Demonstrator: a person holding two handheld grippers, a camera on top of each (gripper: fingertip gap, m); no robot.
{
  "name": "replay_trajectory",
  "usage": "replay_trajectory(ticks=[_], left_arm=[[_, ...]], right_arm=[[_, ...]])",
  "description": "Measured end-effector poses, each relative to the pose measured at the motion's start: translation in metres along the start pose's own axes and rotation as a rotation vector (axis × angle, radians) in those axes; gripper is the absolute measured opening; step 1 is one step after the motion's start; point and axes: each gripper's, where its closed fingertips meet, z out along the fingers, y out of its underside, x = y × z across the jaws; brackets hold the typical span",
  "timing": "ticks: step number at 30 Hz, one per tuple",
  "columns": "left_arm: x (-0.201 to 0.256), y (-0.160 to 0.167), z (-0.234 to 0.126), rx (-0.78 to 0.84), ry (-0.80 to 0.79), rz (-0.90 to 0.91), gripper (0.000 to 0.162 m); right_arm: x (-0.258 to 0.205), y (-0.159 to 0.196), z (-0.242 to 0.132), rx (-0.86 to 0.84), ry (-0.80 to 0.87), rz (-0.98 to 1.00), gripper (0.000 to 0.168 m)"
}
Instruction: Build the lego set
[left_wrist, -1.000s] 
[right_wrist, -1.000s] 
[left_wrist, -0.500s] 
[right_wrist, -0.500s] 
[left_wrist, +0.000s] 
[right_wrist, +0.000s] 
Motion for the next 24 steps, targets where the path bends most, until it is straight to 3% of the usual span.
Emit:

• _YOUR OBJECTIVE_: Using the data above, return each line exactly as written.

• _ANSWER TO THE PROBLEM_:
Demonstrator: a person holding two handheld grippers, a camera on top of each (gripper: fingertip gap, m); no robot.
{
  "name": "replay_trajectory",
  "usage": "replay_trajectory(ticks=[_], left_arm=[[_, ...]], right_arm=[[_, ...]])",
  "description": "Measured end-effector poses, each relative to the pose measured at the motion's start: translation in metres along the start pose's own axes and rotation as a rotation vector (axis × angle, radians) in those axes; gripper is the absolute measured opening; step 1 is one step after the motion's start; point and axes: each gripper's, where its closed fingertips meet, z out along the fingers, y out of its underside, x = y × z across the jaws; brackets hold the typical span",
  "timing": "ticks: step number at 30 Hz, one per tuple",
  "columns": "left_arm: x (-0.201 to 0.256), y (-0.160 to 0.167), z (-0.234 to 0.126), rx (-0.78 to 0.84), ry (-0.80 to 0.79), rz (-0.90 to 0.91), gripper (0.000 to 0.162 m); right_arm: x (-0.258 to 0.205), y (-0.159 to 0.196), z (-0.242 to 0.132), rx (-0.86 to 0.84), ry (-0.80 to 0.87), rz (-0.98 to 1.00), gripper (0.000 to 0.168 m)"
}
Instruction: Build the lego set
[left_wrist, -1.000s] 
[right_wrist, -1.000s] 
[left_wrist, -0.500s] 
[right_wrist, -0.500s] 
[left_wrist, +0.000s] 
[right_wrist, +0.000s] 
Motion for the next 24 steps, targets where the path bends most, until it is straight to 3% of the usual span.
Emit:

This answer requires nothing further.